● Work item
Go to the line holding "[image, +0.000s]" in the entries below and write out exactly every line down to and including the line holding "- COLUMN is".
-- Opening Marker --
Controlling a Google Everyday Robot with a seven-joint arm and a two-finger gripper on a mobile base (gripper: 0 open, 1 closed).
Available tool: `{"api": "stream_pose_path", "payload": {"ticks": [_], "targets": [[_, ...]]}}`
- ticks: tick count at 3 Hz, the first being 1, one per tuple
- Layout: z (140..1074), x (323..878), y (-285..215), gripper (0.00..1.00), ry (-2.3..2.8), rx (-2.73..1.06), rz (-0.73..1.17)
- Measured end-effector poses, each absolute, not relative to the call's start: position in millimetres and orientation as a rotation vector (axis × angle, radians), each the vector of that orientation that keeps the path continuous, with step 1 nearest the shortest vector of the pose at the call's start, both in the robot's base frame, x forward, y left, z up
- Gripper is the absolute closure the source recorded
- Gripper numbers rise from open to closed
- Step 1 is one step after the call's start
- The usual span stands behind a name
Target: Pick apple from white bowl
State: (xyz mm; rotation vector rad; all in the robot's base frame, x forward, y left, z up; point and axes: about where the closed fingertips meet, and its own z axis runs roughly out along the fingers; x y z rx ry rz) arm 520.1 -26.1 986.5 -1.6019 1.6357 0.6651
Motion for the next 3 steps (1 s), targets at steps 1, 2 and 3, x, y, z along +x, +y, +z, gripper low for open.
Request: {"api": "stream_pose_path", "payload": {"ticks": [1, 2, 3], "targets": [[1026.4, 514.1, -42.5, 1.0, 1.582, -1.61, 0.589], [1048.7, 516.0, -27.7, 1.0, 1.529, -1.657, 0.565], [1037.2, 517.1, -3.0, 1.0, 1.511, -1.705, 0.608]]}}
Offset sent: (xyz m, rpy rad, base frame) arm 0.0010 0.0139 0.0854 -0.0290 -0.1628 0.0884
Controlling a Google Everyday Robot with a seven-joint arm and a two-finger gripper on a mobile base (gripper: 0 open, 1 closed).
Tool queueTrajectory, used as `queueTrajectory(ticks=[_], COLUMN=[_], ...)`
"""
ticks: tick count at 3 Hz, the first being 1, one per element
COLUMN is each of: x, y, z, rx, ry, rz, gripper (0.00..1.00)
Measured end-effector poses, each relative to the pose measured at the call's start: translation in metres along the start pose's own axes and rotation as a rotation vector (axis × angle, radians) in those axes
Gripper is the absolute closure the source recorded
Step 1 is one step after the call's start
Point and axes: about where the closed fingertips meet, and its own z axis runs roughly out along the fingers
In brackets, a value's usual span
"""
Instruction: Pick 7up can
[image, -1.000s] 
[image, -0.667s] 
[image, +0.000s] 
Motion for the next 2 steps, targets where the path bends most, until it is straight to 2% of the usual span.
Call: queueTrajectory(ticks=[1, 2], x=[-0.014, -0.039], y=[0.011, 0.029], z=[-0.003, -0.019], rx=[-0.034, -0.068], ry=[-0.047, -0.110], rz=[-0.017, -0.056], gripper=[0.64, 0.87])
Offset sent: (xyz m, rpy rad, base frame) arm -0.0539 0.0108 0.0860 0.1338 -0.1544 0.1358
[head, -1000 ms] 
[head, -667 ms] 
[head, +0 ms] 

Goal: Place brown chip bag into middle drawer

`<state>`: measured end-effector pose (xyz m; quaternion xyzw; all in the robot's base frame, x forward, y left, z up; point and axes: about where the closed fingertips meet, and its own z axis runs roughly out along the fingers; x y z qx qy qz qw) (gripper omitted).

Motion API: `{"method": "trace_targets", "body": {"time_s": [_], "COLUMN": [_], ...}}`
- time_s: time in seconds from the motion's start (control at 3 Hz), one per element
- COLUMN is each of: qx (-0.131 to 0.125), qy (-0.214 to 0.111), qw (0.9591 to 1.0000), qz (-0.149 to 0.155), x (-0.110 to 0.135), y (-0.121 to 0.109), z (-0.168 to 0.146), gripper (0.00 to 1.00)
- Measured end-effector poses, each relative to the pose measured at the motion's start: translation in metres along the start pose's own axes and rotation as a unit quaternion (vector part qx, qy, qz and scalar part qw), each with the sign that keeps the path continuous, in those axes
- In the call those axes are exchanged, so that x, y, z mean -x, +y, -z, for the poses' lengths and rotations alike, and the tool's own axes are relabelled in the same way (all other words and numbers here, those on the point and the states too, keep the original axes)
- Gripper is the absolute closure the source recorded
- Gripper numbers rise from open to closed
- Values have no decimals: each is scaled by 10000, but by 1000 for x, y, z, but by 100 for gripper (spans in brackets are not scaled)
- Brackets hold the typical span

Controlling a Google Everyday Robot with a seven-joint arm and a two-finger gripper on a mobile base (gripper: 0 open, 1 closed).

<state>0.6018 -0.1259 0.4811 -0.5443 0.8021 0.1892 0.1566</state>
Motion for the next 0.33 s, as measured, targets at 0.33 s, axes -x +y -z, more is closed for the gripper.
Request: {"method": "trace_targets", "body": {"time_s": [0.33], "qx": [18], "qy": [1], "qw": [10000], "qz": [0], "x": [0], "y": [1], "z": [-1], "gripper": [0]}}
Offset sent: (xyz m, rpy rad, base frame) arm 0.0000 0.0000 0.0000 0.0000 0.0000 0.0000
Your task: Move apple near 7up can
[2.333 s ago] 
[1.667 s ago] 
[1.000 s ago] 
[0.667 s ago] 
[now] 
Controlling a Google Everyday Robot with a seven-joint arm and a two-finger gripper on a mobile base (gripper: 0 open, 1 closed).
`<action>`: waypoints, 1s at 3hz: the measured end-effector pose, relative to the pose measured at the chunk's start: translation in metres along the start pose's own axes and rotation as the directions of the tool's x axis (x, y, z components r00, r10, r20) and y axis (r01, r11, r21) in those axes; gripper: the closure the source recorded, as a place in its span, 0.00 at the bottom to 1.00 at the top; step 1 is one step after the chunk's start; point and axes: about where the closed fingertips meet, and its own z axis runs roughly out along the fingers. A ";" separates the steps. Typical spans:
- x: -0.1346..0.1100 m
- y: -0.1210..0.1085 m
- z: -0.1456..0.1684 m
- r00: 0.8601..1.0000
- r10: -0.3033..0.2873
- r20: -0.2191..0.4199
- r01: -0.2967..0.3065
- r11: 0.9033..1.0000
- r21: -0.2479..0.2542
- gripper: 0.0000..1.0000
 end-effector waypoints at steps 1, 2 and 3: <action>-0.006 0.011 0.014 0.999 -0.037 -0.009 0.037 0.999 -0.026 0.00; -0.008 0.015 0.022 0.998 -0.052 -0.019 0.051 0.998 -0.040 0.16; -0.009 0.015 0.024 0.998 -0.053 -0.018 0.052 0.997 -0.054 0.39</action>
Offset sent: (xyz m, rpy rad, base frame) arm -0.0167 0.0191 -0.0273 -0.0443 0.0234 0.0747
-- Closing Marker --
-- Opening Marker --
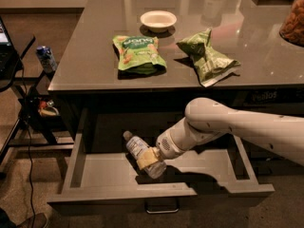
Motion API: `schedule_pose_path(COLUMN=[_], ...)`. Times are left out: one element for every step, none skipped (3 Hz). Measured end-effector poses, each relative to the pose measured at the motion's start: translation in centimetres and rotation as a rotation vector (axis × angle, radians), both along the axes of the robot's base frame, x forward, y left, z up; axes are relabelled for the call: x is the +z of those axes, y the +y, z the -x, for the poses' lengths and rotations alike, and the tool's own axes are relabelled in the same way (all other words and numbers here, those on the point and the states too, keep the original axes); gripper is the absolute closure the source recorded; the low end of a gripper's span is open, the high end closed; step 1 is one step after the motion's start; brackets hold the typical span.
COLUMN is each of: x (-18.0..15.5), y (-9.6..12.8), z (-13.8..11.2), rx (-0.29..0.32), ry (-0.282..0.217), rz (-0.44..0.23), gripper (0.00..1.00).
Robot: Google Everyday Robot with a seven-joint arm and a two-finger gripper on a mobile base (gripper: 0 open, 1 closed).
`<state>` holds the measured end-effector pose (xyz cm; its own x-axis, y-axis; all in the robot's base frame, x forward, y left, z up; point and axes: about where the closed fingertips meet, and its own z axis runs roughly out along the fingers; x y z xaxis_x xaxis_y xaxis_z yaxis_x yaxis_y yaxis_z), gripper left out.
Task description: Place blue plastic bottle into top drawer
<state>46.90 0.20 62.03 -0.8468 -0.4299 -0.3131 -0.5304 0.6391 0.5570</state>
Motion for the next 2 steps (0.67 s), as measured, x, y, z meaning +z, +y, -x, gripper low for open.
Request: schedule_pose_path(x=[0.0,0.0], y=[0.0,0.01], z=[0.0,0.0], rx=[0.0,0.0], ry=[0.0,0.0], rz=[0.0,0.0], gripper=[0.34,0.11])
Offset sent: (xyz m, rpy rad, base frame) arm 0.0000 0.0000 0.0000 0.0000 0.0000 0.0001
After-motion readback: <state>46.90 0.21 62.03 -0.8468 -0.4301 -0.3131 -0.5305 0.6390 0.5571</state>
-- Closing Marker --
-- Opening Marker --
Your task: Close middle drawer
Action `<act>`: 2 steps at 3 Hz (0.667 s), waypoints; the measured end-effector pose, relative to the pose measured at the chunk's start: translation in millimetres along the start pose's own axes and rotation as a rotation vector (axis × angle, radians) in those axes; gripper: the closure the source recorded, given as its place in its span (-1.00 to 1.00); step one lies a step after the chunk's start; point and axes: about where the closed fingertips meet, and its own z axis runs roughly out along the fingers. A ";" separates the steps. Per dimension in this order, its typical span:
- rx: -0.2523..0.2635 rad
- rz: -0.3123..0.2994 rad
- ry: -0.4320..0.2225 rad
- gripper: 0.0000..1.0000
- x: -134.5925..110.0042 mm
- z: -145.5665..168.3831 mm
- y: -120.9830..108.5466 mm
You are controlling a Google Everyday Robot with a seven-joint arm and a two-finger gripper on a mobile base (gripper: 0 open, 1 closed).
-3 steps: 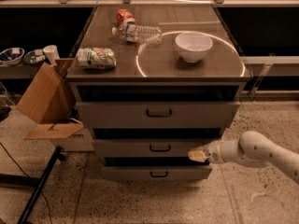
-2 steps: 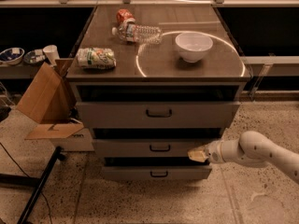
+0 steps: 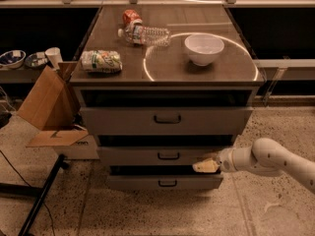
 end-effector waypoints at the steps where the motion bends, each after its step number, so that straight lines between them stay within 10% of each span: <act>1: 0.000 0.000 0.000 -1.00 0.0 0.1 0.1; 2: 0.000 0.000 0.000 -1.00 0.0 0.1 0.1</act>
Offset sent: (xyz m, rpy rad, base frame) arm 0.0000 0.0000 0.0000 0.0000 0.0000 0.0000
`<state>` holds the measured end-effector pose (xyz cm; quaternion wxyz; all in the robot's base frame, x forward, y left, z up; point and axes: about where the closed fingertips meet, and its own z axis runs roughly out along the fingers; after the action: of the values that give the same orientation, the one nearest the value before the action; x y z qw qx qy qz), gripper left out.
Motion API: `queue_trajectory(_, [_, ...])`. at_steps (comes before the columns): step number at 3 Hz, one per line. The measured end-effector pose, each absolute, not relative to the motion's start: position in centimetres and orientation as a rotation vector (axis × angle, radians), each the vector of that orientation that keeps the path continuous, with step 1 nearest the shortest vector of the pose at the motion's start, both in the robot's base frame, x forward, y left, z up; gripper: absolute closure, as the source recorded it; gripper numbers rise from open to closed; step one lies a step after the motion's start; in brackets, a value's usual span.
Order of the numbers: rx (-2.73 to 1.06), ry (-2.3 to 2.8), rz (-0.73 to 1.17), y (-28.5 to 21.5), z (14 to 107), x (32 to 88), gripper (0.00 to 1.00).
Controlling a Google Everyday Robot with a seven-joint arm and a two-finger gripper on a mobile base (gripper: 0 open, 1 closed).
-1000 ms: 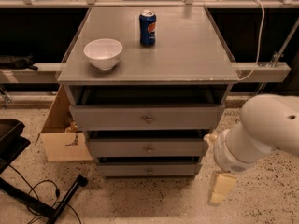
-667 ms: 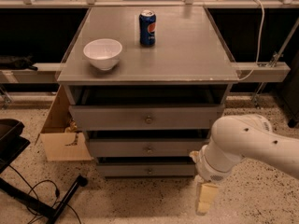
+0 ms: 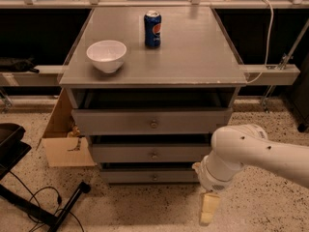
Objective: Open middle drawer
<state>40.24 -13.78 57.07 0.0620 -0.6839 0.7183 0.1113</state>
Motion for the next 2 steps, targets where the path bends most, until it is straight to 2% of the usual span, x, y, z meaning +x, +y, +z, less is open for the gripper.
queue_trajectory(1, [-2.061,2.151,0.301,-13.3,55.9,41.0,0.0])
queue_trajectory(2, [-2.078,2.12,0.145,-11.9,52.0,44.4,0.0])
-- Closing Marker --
● Solved exercise
[image, +0.000s] 
Motion for the next 2 steps, targets where the path bends most, until it is straight to 2% of the usual span.
Call: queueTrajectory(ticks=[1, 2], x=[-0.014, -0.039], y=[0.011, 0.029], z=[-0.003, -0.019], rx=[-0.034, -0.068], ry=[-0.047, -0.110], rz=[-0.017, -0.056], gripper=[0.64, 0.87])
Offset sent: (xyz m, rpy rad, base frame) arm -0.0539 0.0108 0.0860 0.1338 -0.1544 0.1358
[head, -1000 ms] 
[head, -667 ms] 
[head, +0 ms] 

Goal: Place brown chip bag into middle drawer

`<state>`: measured end-effector pose (xyz m; quaternion xyzw; all in the robot's base frame, x forward, y left, z up; point and axes: about where the closed fingertips meet, and its own z axis runs roughly out along the fingers; x y z qx qy qz qw) (gripper omitted).

Motion API: `{"method": "trace_targets", "body": {"time_s": [_], "COLUMN": [_], ...}}`
- time_s: time in seconds from the motion's start (control at 3 Hz), one per element
- COLUMN is each of: qx (-0.131 to 0.125), qy (-0.214 to 0.111), qw (0.9591 to 1.0000), qz (-0.149 to 0.155), x (-0.110 to 0.135), y (-0.121 to 0.109), z (-0.168 to 0.146), gripper (0.00 to 1.00)

No additional lines are needed for this answer.